Deixou de sentir a mãe quando entrou na cozinha; ouviu a televisão e a torneira a correr. Voltou a estar sozinho e soltou todo o ar que tinha aguentado, recuperou o teclado para voltar ao jogo: o avatar aguardava-o inerte, mas ganhou vida mal o António empurrou a tecla de movimento; saltou do monte e correu em direcção a um horizonte virtual, onde uma enorme cidade pixelizada começava a aparecer. De espada erguida e escudo de madeira no braço, o António ia sobrevivendo às criaturas que ocupavam as áreas circundantes da sua cidade inicial; as pequenas esferas coloridas com sorrisos tolos saltavam para lá e para cá, atrás dos jogadores. O dano era mínimo e a experiência era miserável, mas eram melhores do que nada e o António passava horas a varrer o mesmo mapa, a ganhar algum dinheiro para melhor equipamento. Acabou com mais uma e sentou a personagem para recuperar energia quando uma voz irrompeu das colunas baratas:

Boas, Serton! Deixaste o micro ligado.
O rapaz quase que caiu da cadeira! Não que o som estivesse muito alto, mas desde quando estava ligado, e o que ouviram? E se falassem enquanto a mãe estivesse no quarto? Puxou da câmara escondida na base do monitor, que fazia vez de microfone, e puxou-lhe o fio. Um assunto resolvido e ligou os auscultadores às colunas. 
Teclou um hey atrapalhado e esperou para ver de onde vinha a voz.
Quem era? Era a tua mãe?
Não demorou a descobrir o menu da guilda e ver que era um Vater que estava a falar. Havia mais três pessoas online, mas ele era o único com o ícone do microfone. Vater enviou-lhe um convite para falarem em privado e deixaram a sala principal. Serton era o nome do António dentro do jogo. Gostava do som sir-tóne, medieval e pesado – mesmo que não fosse muito original ou tivesse algum significado especial, mas era o seu e só por isso já valia a pena.
“Olá” voltou a enviar.

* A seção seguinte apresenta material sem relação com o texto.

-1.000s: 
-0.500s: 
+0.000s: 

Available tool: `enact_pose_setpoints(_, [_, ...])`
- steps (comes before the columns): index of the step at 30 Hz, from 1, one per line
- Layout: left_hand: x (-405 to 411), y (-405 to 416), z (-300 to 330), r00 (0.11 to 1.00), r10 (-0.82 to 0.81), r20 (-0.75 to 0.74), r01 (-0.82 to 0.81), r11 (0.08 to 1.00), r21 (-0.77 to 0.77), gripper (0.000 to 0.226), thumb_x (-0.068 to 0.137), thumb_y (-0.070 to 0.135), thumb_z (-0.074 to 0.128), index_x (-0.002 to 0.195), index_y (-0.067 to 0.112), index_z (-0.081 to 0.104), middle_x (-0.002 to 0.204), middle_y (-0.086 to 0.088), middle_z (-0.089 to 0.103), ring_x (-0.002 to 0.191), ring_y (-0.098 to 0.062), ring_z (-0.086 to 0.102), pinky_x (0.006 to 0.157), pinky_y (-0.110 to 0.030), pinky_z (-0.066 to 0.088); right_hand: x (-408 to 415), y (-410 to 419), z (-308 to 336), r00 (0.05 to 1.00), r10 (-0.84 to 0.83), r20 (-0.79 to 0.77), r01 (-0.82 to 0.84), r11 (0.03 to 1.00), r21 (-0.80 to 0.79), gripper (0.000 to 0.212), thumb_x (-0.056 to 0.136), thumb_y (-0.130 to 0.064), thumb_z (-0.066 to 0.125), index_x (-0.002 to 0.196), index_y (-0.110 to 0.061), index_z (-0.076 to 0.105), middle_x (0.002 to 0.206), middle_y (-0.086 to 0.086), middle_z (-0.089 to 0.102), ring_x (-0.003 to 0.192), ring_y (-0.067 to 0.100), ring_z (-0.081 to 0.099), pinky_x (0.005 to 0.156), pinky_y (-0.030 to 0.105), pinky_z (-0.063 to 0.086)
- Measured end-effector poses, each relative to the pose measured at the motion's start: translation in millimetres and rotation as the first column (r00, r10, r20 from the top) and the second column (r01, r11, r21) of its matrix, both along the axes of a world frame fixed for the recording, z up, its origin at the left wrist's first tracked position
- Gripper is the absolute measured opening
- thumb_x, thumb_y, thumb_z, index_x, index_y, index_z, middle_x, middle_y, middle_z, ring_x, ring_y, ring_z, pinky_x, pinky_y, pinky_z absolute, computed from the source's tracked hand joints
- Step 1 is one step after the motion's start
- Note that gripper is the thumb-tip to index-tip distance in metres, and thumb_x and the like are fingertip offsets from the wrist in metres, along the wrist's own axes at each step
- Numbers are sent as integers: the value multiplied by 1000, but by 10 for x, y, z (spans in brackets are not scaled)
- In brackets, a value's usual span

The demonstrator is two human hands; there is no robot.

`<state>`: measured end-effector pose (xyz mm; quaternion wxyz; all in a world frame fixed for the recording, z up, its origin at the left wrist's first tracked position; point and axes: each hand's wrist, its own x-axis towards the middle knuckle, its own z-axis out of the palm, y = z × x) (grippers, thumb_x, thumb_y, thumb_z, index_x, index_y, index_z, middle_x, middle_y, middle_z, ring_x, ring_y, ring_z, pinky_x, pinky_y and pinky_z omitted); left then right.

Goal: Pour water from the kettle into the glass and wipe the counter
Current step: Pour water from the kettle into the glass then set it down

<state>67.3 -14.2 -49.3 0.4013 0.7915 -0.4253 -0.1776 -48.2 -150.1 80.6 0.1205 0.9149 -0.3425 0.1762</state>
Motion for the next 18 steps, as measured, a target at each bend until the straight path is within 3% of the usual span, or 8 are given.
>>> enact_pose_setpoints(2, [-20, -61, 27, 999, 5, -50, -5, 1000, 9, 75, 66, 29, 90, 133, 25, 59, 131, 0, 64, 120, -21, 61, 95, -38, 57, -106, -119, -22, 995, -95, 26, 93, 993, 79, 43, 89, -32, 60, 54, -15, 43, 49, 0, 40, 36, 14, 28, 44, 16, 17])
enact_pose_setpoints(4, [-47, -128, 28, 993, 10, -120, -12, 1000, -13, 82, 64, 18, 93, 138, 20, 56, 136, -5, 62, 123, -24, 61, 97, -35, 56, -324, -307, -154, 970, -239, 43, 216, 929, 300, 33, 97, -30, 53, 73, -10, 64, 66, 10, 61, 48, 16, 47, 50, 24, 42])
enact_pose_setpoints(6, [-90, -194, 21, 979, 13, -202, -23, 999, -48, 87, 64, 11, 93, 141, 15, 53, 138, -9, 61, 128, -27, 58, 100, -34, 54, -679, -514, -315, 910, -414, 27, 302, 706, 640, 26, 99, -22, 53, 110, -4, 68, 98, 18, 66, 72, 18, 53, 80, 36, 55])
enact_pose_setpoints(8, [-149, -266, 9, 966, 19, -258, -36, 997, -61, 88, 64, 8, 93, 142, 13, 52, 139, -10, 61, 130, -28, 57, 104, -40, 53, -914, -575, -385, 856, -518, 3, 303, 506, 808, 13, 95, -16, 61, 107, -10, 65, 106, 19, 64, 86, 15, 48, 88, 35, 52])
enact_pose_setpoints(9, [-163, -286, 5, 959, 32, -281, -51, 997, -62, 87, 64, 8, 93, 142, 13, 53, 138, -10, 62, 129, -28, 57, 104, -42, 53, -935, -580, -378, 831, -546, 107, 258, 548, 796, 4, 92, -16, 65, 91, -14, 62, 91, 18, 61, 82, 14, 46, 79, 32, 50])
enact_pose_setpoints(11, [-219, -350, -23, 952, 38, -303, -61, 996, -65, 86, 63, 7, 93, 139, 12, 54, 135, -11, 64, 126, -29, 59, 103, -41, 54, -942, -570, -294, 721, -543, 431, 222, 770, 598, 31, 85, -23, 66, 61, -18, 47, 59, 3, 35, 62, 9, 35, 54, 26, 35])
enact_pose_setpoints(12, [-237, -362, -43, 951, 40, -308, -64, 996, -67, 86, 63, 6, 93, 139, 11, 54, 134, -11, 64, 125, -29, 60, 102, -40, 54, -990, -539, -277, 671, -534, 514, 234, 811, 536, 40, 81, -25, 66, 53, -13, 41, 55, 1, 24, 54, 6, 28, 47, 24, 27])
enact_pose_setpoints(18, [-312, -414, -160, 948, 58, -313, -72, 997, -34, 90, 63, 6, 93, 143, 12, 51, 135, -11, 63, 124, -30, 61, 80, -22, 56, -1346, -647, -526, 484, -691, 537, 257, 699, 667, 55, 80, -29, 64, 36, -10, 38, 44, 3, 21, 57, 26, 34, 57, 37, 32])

A saudação a surgir em frente da alcunha.
Tinhas o micro ligado no chat, mas acho que o pessoal não ouviu… Tem cuidado para a próxima.
Agradeceu com todo o vermelho do embaraço a encher-lhe a cara. Queria fugir dali, desligar tudo e atirar-se para a cama, mas sabia que o Vater era um dos importantes da guilda, um dos fundadores mais experientes da guilda portuguesa que o tinha acolhido. O rapaz jogava há duas semanas e nunca tinha reparado que estivessem online; que aquilo era só uma formalidade para os jogadores do país; ninguém lhe falou e ele também não os chateou. Até agora…

Então, era a tua mãe?
Tornou a perguntar. Era uma voz de homem; jovem, mas não de criança. Não parecia chateada, mas havia uma dica de cansaço nas pausas.
“Sim.” respondeu prontamente.
Parecia preocupada, pigarreou no ponto final. Queres falar? Tenho algum tempo agora.
Teclou um S; depois um Não e apagou tudo. O António lançou um olhar nervoso pela nesga da porta: nada. A mãe ainda estava pela cozinha, agora era a vez de ele ouvir o baque baque, mas da faca contra a base de madeira que acabava com o raspar dos legumes para o lado. Alguém riu, era a televisão. Voltou ao ecrã do jogo e à cacofonia dos bichos e dos outros jogadores…
Então escreveu, “um rapaz da escola mete-se comigo.”
Uma arqueira correu à sua frente e disparou uma flecha, depois outra e outra até uma das criaturas sumir.
Bateu-te?
O António viu a arqueira banhada por uma luz dourada e a sentar-se a seguir. Bebeu de um pequeno frasco e não se mexeu mais. O rapaz respondeu que não sozinho no quarto, repetiu-o no chat. Não falou com a mãe, mas estava a falar com um estranho? Talvez fosse mesmo pelo melhor. Acrescentou que só o empurrou duas vezes. Vater não falou, mas ouviu o som de passos a correr pela relva.
E quando é que começou?
Tentou recordar a primeira vez de olhos bem abertos para visualizar a cena: a primeira vez… foi… “no segundo período. Depois da aula de História.”
Porquê?
Encolheu os ombros na vida real, talvez o seu avatar tivesse esses gestos para procurar depois. Agora só ouvia a televisão.
“Acho que respondi quando ele errou num exercício…”
Pois…
A arqueira saiu de onde estava e correu para uma criatura demasiado próxima do Serton, puxou a corda para si e atravessou-a com uma flecha azul. Ele viu o rato do tamanho de um cão grande a desaparecer com um só ataque. O equipamento dela era tão avançado e ele sem dinheiro para uma poção.
Vater não estava a responder, mas ainda estava ligado, até que:
Serton, vem ter comigo amanhã de manhã, OK? Mando-te um convite e vamos treinar os dois. Afinal vou ter de sair.
Nem teve tempo de lhe responder, Vater desapareceu logo do jogo.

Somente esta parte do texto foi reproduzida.